AMD GPU always randomly resets when playing Breath of The Wild on Cemu
Pretty much the same situation as #7250 (closed) (Dishonored 2 under wine/dxvk; system info is there) but this time I can't reliably make a crash dump with RADV_DEBUG="hang", possibly because cemu uses async shader compilation and "hang" forces syncshaders option. Or maybe because it runs much slower.
It usually rests with something like:
Oct 30 19:35:04 kernel: [drm:amdgpu_job_timedout [amdgpu]] *ERROR* ring gfx timeout, signaled seq=2739158, emitted seq=2739165
Oct 30 19:35:04 kernel: [drm:amdgpu_job_timedout [amdgpu]] *ERROR* Process information: process kwin_x11 pid 3630 thread kwin_x11:cs0 pid 3662
Oct 30 19:35:04 kernel: amdgpu 0000:07:00.0: amdgpu: GPU reset begin!
But "offending" process listed is either cemu, compositor (kwin), Xorg or some other GPU user that just was active at the same time.
Maybe using EQAA and VKBasalt exacerbates the issue but I doubt that. The rendering is [flawless]*, nothing like #7406 (closed) But right before the rest geometry often starts to jump around or random coloured squares appear on all GPU-rendered surfaces in all apps. Or it just resets without such prior random artefacts.
It may happen at any point in game but I find that Shrine challenges trigger it the most, maybe because they allow 1.5-2.0 times more fps on average. Usually game runs at 20-40 on RX580 but in Shrines it's 40-70.

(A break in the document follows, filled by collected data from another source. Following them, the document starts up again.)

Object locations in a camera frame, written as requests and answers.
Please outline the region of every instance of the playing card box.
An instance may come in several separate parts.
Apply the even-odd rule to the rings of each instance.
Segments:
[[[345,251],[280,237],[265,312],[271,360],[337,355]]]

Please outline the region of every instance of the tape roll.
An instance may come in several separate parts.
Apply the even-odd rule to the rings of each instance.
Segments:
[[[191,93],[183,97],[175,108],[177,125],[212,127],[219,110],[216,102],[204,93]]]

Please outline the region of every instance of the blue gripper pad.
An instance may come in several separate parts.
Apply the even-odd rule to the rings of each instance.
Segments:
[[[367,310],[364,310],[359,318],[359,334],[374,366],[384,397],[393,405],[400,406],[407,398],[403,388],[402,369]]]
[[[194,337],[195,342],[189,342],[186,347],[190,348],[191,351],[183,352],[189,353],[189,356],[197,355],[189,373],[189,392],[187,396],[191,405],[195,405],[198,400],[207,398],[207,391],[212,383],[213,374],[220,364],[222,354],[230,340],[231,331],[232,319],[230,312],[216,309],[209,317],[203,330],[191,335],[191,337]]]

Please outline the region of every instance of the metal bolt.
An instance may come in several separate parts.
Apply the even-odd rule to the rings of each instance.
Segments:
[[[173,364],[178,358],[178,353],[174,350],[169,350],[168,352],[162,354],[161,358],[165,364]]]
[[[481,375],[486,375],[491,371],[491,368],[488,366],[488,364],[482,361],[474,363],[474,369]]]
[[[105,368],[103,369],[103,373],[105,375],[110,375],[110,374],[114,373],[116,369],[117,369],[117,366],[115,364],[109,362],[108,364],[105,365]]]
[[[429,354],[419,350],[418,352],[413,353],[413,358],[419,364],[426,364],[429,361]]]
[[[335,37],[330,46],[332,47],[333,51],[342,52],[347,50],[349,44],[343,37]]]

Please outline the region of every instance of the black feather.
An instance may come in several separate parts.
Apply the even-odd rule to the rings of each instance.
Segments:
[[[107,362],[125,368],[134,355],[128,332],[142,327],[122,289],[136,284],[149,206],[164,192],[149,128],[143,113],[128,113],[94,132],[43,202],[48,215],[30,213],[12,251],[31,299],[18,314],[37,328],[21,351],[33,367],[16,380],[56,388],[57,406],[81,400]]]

Similar things were reported by another radv user about yuzu which also can run another version (slower and less customizable Switch version instead of WiiU) of BOTW with async shaders. Note that Cemu has just recently gone native on Linux but is pretty much feature-complete. See my package as reference for building for your distro.

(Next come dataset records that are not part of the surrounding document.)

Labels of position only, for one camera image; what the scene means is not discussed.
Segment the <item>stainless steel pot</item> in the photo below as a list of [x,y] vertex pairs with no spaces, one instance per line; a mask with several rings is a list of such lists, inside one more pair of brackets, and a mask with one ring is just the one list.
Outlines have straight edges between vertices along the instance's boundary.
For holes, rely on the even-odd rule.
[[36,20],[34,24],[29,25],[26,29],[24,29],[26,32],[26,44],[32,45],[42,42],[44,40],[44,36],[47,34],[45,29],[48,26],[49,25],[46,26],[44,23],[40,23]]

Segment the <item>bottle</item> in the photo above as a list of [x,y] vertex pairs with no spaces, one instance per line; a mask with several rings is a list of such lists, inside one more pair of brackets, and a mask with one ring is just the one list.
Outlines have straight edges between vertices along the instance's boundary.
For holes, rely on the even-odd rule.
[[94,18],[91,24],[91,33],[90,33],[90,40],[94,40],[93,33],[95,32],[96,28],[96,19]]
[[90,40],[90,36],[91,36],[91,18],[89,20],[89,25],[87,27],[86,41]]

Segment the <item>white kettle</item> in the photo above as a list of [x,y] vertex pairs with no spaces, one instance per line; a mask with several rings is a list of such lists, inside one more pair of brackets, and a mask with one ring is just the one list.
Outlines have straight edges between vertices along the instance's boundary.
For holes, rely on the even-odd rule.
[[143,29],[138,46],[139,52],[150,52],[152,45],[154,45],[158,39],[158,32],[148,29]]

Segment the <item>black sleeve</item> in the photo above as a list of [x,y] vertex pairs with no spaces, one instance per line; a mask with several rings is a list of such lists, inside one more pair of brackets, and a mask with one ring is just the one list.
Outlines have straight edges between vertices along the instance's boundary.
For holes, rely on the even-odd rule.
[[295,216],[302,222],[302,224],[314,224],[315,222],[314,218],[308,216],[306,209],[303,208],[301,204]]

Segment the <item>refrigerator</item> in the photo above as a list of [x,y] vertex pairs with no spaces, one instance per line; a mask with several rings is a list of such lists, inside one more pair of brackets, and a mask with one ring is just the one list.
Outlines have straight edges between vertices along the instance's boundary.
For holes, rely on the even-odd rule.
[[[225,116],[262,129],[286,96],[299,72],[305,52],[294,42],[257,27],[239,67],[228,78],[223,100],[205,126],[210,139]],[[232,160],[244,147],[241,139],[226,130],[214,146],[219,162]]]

UPDATE1: * Actually, rendering is only flawless on Vulkan and on a non-Vega card while OpenGL rendering is affected by old #1334 (comment 555735) even natively and requires AMD_DEBUG=nohyperz workaround. Also, lack of async shader compilation causes massive stuttering.
Hang & crash happens in both OpenGL and Vulkan modes. In OpenGL it's especially susceptible to bugged sell menus that cause 100% GPU use.

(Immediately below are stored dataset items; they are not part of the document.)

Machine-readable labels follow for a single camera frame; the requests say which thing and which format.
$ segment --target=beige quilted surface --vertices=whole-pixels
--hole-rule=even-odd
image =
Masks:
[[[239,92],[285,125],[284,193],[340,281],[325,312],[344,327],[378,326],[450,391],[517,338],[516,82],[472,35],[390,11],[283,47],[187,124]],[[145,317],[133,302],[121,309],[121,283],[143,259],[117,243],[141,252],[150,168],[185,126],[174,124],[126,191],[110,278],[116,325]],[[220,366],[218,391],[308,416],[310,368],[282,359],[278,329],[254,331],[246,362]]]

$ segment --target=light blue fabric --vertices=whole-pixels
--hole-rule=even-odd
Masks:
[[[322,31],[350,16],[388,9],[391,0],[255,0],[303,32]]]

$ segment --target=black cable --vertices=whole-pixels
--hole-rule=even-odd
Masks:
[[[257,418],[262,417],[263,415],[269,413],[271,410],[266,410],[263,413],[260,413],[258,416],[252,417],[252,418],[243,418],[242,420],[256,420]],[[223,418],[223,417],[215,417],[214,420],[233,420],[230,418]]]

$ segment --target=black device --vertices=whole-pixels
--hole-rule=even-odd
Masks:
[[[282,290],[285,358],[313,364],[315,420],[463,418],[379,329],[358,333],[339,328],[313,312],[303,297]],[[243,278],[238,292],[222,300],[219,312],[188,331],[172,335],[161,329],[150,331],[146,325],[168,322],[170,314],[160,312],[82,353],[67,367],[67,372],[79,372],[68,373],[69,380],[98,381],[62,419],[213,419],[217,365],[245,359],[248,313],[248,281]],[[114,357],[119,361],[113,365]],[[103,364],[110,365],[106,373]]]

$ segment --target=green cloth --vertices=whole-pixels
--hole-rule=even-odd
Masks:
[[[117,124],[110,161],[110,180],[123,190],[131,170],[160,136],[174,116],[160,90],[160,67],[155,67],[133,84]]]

UPDATE2: There is an opinion that those random hangs are caused by firmware crapping out on dynamic frequency switching because it doesn't like something about powerplay tables. The resulting workaround is disabling dynamic switching and forcing max power-state. Instead, I switched the card to the secondary VBIOS via hardware switch and it was stable since, despite it having slightly higher frequency with the same voltage.